### WHAT YOU HAVE TO DO
The data below holds a line containing "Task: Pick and" and a line containing "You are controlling"; please quote exactly those two lines and every line between them, and nothing else.
──────── SUPPLIED MATERIAL
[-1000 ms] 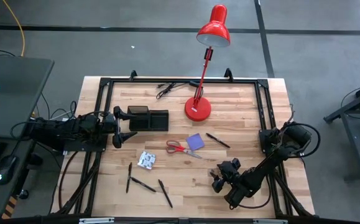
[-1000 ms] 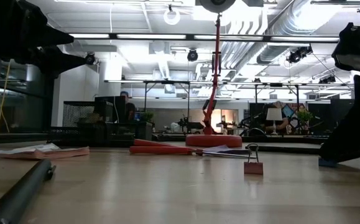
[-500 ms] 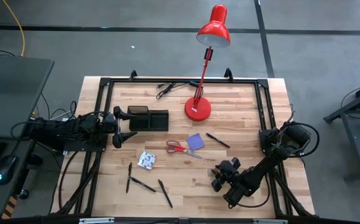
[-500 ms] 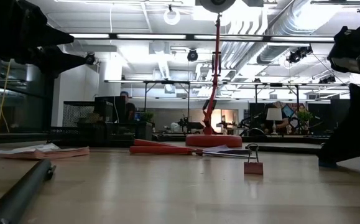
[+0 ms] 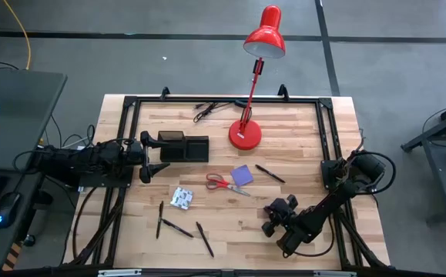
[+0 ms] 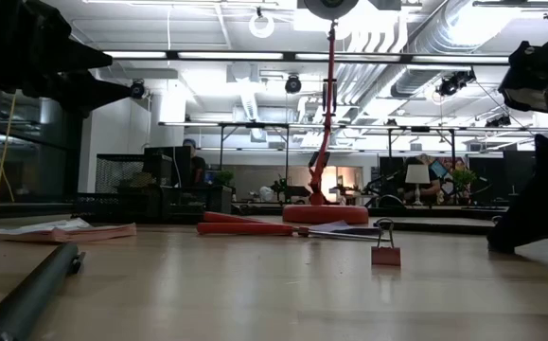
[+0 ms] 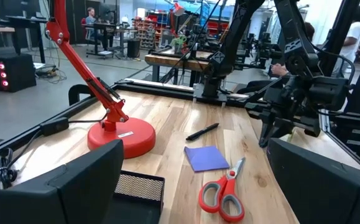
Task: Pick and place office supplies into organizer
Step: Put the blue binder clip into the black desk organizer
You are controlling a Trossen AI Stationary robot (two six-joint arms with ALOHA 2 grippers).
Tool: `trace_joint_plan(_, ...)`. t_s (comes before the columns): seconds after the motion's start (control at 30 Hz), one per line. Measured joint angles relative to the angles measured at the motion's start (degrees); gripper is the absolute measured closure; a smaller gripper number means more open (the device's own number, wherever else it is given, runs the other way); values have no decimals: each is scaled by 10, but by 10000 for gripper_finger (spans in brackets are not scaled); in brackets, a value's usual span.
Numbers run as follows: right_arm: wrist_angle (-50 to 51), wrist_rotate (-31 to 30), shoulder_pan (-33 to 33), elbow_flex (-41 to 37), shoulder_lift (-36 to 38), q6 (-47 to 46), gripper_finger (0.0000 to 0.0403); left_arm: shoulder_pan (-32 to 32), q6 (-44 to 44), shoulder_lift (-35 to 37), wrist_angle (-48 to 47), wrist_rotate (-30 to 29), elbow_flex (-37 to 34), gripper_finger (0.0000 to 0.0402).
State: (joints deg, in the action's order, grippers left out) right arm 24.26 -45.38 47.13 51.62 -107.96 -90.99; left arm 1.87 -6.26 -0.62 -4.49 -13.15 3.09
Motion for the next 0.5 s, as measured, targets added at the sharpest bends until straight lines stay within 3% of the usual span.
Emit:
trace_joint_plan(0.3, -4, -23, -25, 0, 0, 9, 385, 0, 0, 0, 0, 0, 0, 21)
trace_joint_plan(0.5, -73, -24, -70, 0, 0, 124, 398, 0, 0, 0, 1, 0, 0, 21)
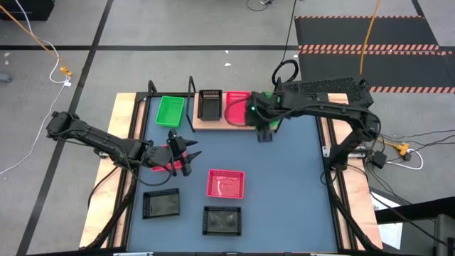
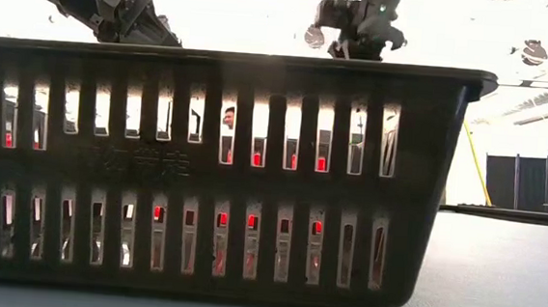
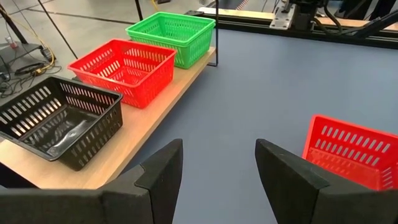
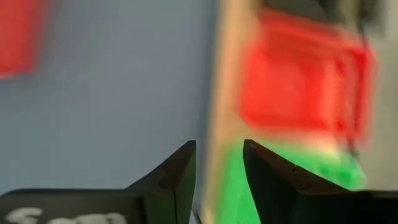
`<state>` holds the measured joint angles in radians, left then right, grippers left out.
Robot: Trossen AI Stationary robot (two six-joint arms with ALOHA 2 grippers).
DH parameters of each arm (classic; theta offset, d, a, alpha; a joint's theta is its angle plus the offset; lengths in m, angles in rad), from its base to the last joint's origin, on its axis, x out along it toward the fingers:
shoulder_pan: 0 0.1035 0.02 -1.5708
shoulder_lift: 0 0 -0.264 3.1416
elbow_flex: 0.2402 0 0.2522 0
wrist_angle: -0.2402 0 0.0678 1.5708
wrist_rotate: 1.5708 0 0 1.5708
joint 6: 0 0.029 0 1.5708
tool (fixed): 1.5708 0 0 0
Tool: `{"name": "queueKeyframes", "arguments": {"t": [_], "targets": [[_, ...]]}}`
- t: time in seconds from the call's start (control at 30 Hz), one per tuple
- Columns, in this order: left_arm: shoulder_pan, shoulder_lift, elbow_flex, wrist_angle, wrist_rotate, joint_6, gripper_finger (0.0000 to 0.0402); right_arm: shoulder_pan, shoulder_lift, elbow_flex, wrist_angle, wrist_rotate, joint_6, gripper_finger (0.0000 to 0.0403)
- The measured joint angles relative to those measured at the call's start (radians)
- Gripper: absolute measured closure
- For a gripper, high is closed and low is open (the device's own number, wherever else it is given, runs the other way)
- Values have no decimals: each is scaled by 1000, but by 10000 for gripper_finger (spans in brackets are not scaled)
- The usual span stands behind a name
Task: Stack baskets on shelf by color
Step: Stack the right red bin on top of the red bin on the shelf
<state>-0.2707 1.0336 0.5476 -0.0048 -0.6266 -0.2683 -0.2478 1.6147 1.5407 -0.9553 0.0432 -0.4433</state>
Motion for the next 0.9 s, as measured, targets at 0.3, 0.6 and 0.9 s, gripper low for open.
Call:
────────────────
### FINISHED TASK
Task: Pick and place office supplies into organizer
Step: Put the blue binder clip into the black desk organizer
You are controlling a Trossen AI Stationary robot (two six-joint arms with ALOHA 2 grippers).

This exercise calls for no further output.